ÇİĞDECİLER ISTANBUL'DA MALTEPE'DE ! ( 29 Mayıs 2004)
Acridotheres tristis namı diğer çiğdeciler Istanbulda.... Hiç böyle bir raslantı eseri onları bulacağımı düşünmemiştim.Meğer onlar Baharda gelip üreyip Sonbaharda gidiyorlarmış.Esaretten nasıl kaçmışlar, bu macera nasıl başlamış, kışı nerde geçiriyorlar, hurma yemeye mi gidiyorlar falan gibi tekmili birden soruların yanıtlarını ben de doğal olarak bilemiyorum.Bildiğim 29 Mayıs 2004 Cumartesi sabahı 7:00 de çiğdeci keşfine çıktığımız ve ellerimizin boş dönmediği.. Sevgili sığırcıklarımızın çok misafirperver olduğu ve bizimkilere yol gösterdikleri için varlıklarını sürdürebildikleri.. Sonbaharda daha da çoğalacakları ve de diğer yakın yerleşimlerde de yuvaları olduğu..
---------------------------------------------
Bizim Hoca (sürücümüz, eski avcı) hep yılın belirli dönemlerinde bana hiç tanımadığı kuşlar gördüğünü, onları hiçbir kuşa benzetemediğini anlatır durur.Yaklaşık bu üçüncü yıl . Bu kuşların Nisan Mayısta geldiğini ve Ağustostan sonra tekrar kaybolduklarını sürü halinde veya birlikte hareket ettiklerini de ekler.Tanım sorduğumda gagasının hemen altı gerdanı siyah, kafa koyu gövdesi kahverengi ,kanatlarında beyaz var , iki kez kanadını çırpıyor sonra nakliye uçağı gibi gelip elektrik direğinin alttaki konsoluna veya tellere oturuyorlar,düzlüklerde besleniyorlar diyor. Kanatlarının üstünü direğe konarken görüyormuş.Kitabı verdim bak bakalım diye ama bulamamıştı. Birlikte de baktık ama benim aklıma öyle bir kuş gelmiyordu.

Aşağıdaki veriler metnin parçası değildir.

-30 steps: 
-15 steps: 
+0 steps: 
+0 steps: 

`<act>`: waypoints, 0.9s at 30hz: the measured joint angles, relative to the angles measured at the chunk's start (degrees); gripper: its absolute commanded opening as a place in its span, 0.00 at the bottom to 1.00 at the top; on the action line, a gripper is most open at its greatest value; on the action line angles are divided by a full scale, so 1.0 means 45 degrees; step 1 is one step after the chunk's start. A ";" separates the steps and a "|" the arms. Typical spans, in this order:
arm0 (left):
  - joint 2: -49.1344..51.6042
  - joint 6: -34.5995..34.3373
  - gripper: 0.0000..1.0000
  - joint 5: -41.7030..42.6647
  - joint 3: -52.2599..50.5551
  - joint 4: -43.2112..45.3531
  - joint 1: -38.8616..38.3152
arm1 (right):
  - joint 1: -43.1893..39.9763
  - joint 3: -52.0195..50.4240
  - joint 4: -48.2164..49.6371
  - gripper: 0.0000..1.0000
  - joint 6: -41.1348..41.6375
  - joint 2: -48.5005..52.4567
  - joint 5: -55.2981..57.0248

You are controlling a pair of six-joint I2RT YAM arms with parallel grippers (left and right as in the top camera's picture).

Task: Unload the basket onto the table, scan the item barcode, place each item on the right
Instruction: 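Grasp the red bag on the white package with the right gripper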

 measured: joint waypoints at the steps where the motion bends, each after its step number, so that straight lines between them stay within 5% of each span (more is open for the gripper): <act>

Bu yıl nedense ben sormaya başladım Hoca geldi mi senin kuşlar aman unutma haber ver diye.Geçen gün Hoca şantiye dönüşü Bahar hanım gelmişler ,gözgöze geldik nasıl insanın gözüne bakıyor bir görseniz diye anlatmaya başladı.Bir daha tanımlatınca bu yıl Ocak ayında Kazakistanda gördüğüm çiğdeciler aklıma geldi.Hemen kitaptan bulup gösterdim. Ta kendisi bu kuşlar dedi. Malum Istanbulda da nerede görülmüş diye de sorup duruyordum. Nereden bilebilirdim ki bizim Hocanın anlatıp durduğu kuşlar bizimkilermiş.Böylece iki yıldır ofiste sözü edilen esrarengiz kuşların adı konmuş oldu.Çiğdeciler ...
---------------------------------------------
Bugünlerde bizim ofisteki tamirat işleri canımızı burnumuza getirdiğinden ustaları Hocaya emanet edip ertesi gün yani 29 Mayıs cumartesi kuşa gitme fikri kendiliğinden oluştu.Murat Öztürk,Mehmet Çelen,ben yola çıktık.Sabah ilk durağımız muhtemel çiğdeci mekanı oldu.Önce mahsun olduk.Ben de daha önce buraya bir öğle vakti yaptığım kısa bir gezi sonucu küçük keşiflerimi arkadaşlarıma göstermek istedim.Bakın buralarda iki mini göl var gibi..Aşağılara doğru indik..Birden : Şu kuşların kanadında beyaz var Bahar hanım... Sonra dikenli tellerin üzerine inen iki tane, kavaklara dalan üç tane, uçanlardan daha aşağıdaki apartmanlara doğru giden iki tane.. Her nekadar halen kavaklardan sesleri geliyorsa da suyun kenarındaki dört adedi kavaktakileri görmediğimiz için saymadık. Yedi tane...Cayırtılı yüksek tondaki ötüşleri bulunduğumuz yeri dolduruyordu. Fotoğraftaki apartman onlardan ikisinin tercihi . Apartmanın UTM sini de aldık . Ağaçların olduğu yerin de..
---------------------------------------------
İstanbulda çiğdecilerle gözgöze gelmek, onların benzersiz bakışları altında kekelemek, çıkardıkları şamatayı buralarda dinleyebilmek ne güzelmiş..Kaçmasınlar diye grubu uzaktan çekmeye çalıştım ancak 12x de yetmedi ve net çıkmadı .Bununla birlikte apartmanda boru-bacanın üzerinde bekleyen iki kuştan birini çekebildim.